▶ What to produce
Where in the material does the word "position" appear? Copy each line that has it.
+-------+
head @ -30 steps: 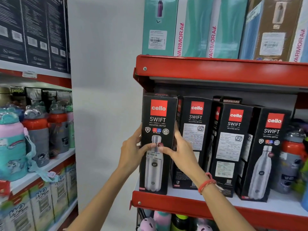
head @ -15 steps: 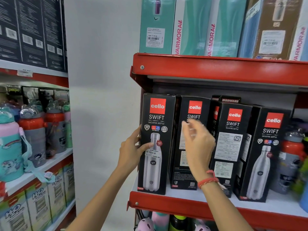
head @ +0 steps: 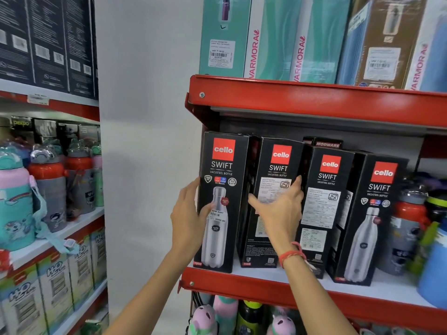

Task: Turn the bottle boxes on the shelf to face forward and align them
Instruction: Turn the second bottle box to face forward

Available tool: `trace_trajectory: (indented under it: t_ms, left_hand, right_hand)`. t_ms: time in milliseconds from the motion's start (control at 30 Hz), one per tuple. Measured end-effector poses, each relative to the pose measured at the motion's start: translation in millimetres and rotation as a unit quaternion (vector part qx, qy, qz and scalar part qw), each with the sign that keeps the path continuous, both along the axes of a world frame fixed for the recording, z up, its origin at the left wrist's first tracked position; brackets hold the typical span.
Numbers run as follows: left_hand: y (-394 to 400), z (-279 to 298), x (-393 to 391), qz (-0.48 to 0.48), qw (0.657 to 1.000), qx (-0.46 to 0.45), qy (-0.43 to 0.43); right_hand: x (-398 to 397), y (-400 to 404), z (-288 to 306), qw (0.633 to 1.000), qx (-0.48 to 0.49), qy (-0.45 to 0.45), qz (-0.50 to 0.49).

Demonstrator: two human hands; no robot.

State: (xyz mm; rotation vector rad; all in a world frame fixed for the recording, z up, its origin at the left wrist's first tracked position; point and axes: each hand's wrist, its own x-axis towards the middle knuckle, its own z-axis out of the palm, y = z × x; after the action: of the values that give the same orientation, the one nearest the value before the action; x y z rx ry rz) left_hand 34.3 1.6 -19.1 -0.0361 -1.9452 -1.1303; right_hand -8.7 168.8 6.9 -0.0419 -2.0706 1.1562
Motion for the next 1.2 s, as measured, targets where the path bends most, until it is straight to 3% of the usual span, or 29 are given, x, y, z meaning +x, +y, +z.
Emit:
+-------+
▶ Task response
Available tool: `trace_trajectory: (indented under it: t_ms, left_hand, right_hand)`. t_ms: time in milliseconds from the motion's start (control at 30 Hz), one per tuple. Measured end-effector poses, each relative to the pose measured at the motion's start: translation in millimetres and rotation as a unit quaternion (vector part qx, qy, qz and scalar part qw), each with the sign that keeps the path continuous, both along the axes of a world frame fixed for the recording, z up, its origin at the left wrist's first tracked position; brackets hold the typical span.
State: (xyz mm; rotation vector rad; all in a world frame fixed for the recording, z up, its origin at the left wrist's first tracked position; point and axes: each hand's wrist, its own x-axis towards the middle knuckle, its own z-axis out of the palm, y = z × x; after the action: of the values that give the same orientation, the one nearest the value before the action; x y z rx ry rz) left_hand 34.3 1.6 -19.1 -0.0361 -1.9452 -1.1303; right_hand -8.7 168.8 6.9 -0.0419 -2.0706 1.1562

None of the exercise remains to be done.